■ ASSIGNMENT ■
Copy out exactly the lines that begin with the one containing "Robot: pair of" and continue until the last line of the material.

■ MATERIAL FOR THIS TASK ■
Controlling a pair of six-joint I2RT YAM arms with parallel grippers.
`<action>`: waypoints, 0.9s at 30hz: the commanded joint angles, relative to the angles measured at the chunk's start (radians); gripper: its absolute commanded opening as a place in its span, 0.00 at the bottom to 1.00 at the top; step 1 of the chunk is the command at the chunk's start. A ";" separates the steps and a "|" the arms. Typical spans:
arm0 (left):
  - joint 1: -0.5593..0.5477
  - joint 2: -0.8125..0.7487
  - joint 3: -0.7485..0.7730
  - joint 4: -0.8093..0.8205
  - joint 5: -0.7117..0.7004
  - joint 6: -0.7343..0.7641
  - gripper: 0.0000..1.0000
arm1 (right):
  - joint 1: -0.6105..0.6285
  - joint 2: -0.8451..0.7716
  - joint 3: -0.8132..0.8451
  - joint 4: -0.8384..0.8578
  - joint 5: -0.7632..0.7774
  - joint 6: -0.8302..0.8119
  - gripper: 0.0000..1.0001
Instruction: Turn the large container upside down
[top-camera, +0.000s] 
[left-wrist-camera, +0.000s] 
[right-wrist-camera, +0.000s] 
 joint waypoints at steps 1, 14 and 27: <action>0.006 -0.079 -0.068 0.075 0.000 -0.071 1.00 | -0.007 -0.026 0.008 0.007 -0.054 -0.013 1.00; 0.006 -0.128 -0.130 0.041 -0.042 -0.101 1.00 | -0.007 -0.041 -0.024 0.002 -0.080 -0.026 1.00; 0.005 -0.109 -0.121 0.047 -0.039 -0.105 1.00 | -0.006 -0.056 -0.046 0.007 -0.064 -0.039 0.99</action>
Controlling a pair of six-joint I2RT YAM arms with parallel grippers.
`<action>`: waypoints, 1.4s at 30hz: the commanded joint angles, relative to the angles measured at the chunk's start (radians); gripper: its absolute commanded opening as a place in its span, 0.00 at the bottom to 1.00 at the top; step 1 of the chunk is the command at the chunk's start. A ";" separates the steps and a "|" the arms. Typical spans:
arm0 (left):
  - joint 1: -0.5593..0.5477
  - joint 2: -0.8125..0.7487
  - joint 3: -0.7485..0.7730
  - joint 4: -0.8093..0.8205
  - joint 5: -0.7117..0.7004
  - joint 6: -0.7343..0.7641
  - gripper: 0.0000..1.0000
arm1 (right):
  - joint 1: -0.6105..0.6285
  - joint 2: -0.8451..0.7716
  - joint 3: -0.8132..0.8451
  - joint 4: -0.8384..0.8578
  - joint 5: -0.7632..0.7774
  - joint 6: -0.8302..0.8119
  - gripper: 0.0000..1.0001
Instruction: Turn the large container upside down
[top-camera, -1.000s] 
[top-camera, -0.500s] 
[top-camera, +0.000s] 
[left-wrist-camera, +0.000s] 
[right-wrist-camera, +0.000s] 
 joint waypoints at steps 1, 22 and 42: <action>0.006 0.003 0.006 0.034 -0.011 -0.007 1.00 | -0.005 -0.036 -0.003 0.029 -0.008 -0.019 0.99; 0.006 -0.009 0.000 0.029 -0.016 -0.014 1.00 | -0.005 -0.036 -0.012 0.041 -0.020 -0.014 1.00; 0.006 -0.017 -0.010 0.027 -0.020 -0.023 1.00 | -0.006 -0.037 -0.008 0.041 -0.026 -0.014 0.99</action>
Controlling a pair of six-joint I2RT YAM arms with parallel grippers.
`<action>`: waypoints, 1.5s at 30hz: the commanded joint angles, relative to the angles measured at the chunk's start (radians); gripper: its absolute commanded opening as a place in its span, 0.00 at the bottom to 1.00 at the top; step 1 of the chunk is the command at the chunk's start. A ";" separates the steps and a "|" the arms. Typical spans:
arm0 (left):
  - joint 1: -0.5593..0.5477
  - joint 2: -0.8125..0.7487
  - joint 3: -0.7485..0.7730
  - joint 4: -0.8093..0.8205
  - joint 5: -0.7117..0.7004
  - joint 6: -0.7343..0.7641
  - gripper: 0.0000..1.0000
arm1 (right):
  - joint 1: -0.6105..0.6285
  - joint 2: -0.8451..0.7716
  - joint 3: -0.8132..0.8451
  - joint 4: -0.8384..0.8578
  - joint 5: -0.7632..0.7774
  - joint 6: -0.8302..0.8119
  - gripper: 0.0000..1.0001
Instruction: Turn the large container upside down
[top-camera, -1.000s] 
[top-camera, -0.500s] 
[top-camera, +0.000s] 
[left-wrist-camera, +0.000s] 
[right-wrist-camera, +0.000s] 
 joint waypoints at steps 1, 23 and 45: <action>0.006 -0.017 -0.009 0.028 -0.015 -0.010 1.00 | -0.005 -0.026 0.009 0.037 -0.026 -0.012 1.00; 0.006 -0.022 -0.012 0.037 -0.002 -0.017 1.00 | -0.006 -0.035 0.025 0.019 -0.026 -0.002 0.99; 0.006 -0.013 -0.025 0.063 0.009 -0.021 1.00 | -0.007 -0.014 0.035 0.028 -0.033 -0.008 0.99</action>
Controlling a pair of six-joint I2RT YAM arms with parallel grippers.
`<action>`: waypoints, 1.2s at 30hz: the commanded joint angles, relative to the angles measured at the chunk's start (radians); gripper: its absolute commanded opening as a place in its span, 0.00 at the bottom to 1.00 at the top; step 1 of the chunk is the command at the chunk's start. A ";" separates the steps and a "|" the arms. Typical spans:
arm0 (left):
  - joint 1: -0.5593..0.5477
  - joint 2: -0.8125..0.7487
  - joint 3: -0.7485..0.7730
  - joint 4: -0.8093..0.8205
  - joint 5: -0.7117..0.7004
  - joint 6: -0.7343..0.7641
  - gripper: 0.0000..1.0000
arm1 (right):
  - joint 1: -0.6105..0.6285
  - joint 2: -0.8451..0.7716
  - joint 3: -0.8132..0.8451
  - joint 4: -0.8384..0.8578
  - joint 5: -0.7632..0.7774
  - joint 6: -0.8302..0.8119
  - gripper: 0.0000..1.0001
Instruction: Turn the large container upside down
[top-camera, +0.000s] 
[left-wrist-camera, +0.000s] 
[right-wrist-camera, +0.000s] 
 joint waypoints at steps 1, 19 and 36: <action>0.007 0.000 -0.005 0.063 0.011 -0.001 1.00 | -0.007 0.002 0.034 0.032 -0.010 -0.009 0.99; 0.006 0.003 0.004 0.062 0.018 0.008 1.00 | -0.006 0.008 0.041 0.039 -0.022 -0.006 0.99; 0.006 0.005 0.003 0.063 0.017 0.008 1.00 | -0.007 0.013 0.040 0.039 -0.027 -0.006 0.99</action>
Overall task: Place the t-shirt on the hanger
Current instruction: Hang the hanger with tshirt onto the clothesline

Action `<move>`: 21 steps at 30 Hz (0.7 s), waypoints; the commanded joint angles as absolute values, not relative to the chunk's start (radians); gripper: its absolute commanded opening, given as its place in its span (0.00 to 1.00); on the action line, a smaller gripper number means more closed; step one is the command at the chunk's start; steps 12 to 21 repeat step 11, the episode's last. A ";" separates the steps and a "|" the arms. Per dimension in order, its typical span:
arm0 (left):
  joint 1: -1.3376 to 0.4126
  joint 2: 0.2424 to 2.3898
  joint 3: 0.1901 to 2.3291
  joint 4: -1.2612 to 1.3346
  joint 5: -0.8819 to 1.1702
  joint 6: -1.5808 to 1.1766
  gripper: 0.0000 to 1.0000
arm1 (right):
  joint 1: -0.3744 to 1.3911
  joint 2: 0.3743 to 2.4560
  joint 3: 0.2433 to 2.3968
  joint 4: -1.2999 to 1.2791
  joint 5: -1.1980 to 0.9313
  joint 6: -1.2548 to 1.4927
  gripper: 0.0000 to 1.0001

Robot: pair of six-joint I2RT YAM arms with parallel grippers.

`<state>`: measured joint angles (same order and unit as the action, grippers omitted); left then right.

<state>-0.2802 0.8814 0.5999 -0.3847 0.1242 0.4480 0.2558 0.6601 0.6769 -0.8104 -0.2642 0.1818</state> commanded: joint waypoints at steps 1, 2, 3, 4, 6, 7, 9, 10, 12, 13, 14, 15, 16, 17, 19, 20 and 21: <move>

■ YOUR SOLUTION ■
Robot: pair of six-joint I2RT YAM arms with parallel grippers.

`<state>`: measured joint angles (same order and unit as the action, grippers omitted); left then right.

<state>-0.2802 0.8814 0.5999 -0.3847 0.1242 0.4480 0.2558 0.6601 0.6769 -0.8104 -0.2642 0.1818</state> commanded: joint waypoints at steps 1, 2, 3, 4, 6, 7, 9, 10, 12, 13, 14, 15, 16, 17, 19, 20 and 21: <move>

The work is done, and the output is complete.